Department of Anthropology, University of Texas at San Antonio
Thursday 4:00-4:15, Ballroom B
The priority-of-access (PoA) model posits that high dominance rank increases male mating success by increasing access to fertile females. However, the relationship between rank, access to females, and subsequent mating success is unclear in many primate taxa. The purpose of this study is to test the relationship between these variables in an asynchronously breeding Neotropical primate species, Allouatta palliata, in order to contribute to our understanding of the function of dominance that will inform sexual selection theory and future models of reproductive skew. From January to December 2010, I collected 1741 H of focal data on adult males within 2 study groups (N=4 males in each group) at La Pacifica, Costa Rica. Male rank was determined based on agonistic interactions. Females were classified as potentially fertile (PF) or non-fertile (NF) based on behavioral and birth data. Access to mates was measured based on total time in 3 m proximity to PF females, and mating success was measured based on copulation frequency with PF females.
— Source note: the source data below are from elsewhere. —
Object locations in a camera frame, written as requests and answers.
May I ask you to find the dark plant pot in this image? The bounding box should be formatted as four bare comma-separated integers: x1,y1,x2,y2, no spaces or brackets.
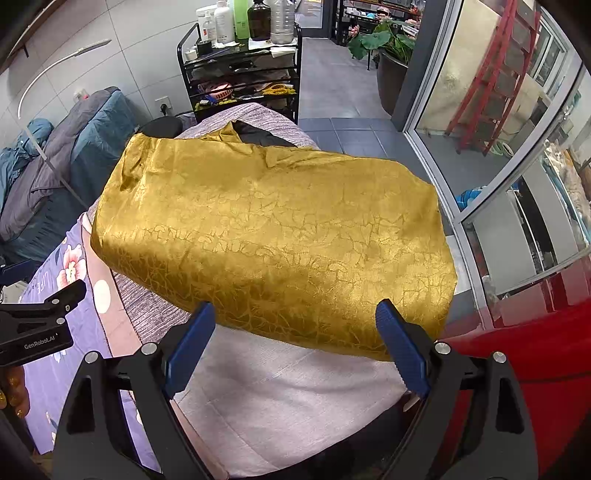
375,50,413,117

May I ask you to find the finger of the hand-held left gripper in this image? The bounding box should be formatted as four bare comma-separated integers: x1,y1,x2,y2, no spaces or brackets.
0,279,88,326
0,259,37,288

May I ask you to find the white cloth sheet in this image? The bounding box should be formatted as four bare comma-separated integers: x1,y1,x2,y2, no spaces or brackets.
174,323,413,479

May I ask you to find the white arc floor lamp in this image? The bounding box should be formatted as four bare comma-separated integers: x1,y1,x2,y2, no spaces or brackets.
17,38,113,208

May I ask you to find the black cloth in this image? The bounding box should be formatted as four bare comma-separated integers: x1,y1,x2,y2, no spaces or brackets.
230,119,297,148

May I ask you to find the purple floral blanket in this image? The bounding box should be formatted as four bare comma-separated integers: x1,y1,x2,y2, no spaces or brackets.
18,210,162,474

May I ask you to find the sliding glass door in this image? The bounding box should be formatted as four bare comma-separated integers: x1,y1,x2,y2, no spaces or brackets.
401,0,591,330

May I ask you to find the black trolley cart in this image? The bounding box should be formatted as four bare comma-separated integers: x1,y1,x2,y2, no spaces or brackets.
177,21,303,126

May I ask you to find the clear plastic jug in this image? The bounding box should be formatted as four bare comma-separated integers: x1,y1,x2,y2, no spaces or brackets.
270,0,297,45

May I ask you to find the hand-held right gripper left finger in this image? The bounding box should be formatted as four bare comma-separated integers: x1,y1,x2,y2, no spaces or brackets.
53,302,218,480

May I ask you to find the green leafy plant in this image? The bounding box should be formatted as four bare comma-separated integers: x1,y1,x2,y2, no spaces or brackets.
346,19,419,66

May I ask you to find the red ladder shelf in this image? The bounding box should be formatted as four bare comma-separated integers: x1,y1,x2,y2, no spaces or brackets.
444,0,543,156

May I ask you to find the person's left hand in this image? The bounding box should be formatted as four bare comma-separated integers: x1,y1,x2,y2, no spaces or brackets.
0,371,31,420

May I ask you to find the white plastic bottle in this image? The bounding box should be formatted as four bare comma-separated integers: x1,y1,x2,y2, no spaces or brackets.
213,0,236,46

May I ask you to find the black round stool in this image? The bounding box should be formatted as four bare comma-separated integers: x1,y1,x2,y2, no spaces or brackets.
137,116,182,140

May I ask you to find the green bottle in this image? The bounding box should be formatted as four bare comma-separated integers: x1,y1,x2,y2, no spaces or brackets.
233,0,250,41

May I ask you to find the dark brown bottle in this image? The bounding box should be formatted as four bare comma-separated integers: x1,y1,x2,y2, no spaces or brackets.
247,0,271,42

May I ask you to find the red glossy furniture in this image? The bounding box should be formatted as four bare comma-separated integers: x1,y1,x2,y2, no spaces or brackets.
441,263,591,476

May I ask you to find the small white bottle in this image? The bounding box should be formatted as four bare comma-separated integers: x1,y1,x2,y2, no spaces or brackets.
196,7,218,47

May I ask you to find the gold satin jacket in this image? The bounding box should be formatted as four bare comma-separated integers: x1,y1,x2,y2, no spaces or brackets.
90,121,458,361

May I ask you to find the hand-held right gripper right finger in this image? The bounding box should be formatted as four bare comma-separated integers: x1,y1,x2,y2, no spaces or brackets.
375,299,539,480
Results from pooled data revealed that beta males obtained greater proportions of time in proximity to PF females than alpha and other males (x2=11.74, p=0.008). However, copulation frequency for beta males was significantly lower compared to alpha and other males (x2=11.22, p=0.011). These results suggest that access to potential mates does not necessarily increase mating success, and do not support predictions of the PoA model. Instead, ‘queue-jumping’ by lower-ranking males, as well as the reproductive strategies of females, may be operating to influence differential mating success.
This research was supported by the Margot Marsh Biodiversity Foundation, and the Department of Anthropology and the International Education Fund at the University of Texas at San Antonio.